Tool Use: When Language Triggers Actions
Why execution changes accountability and requires guardrails.
Key takeaways
- Tool use turns language into actions, not just answers.
- The app is the gatekeeper for safety and validation.
- Execution introduces accountability and audit needs.
- Guardrails matter more once actions are triggered.
Tool use gives a Large Language Model the ability to interact with the outside world. It transforms the model from a passive text generator into an active agent that can query databases, call APIs, and perform actions. This capability is powerful, but it introduces significant new risks and responsibilities.

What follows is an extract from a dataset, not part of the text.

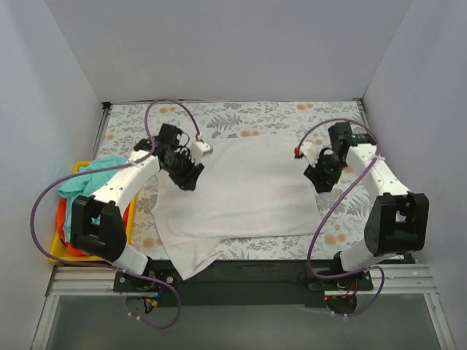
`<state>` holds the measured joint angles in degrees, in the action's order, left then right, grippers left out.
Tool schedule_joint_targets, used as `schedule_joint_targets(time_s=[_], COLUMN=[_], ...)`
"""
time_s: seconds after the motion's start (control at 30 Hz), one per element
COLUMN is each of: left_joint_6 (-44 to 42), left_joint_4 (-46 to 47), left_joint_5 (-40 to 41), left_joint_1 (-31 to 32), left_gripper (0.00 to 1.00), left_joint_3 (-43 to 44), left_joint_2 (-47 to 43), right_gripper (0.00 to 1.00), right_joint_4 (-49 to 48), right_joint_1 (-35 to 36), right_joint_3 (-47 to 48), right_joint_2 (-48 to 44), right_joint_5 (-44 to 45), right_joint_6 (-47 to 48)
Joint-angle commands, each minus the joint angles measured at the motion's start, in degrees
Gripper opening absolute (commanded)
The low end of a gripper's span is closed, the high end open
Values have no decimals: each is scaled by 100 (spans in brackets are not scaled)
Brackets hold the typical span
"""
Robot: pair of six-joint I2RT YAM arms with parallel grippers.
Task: Fold and stack the t-shirts
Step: Flatten the tshirt out, then fold the tshirt
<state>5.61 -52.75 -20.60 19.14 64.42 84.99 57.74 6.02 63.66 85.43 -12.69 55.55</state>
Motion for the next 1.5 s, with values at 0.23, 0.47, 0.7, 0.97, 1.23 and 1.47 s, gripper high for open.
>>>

What changes when a model can use tools?
The moment a model can use tools, language stops being only output and starts becoming a request for execution. This page is for builders designing agentic or automated workflows, and the main shift is that application policy, validation, and auditability matter more than prompt cleverness.
In practice, clarity at boundaries reduces downstream errors more than late-stage tuning.
Act I: The fundamentals
The tool-use loop
By itself, an LLM can only process text. It cannot access real-time information, interact with other software, or affect the physical world. Tool use, also known as function calling, bridges this gap.
The process begins by providing the LLM with a list of available “tools.” Each tool is a function in your application’s code, described in natural language (e.g., get_current_weather(location: string)). When a user issues a prompt, the model can decide that it needs to use one of these tools. Instead of generating a text response, it generates a structured JSON object specifying the tool to call and the arguments to use.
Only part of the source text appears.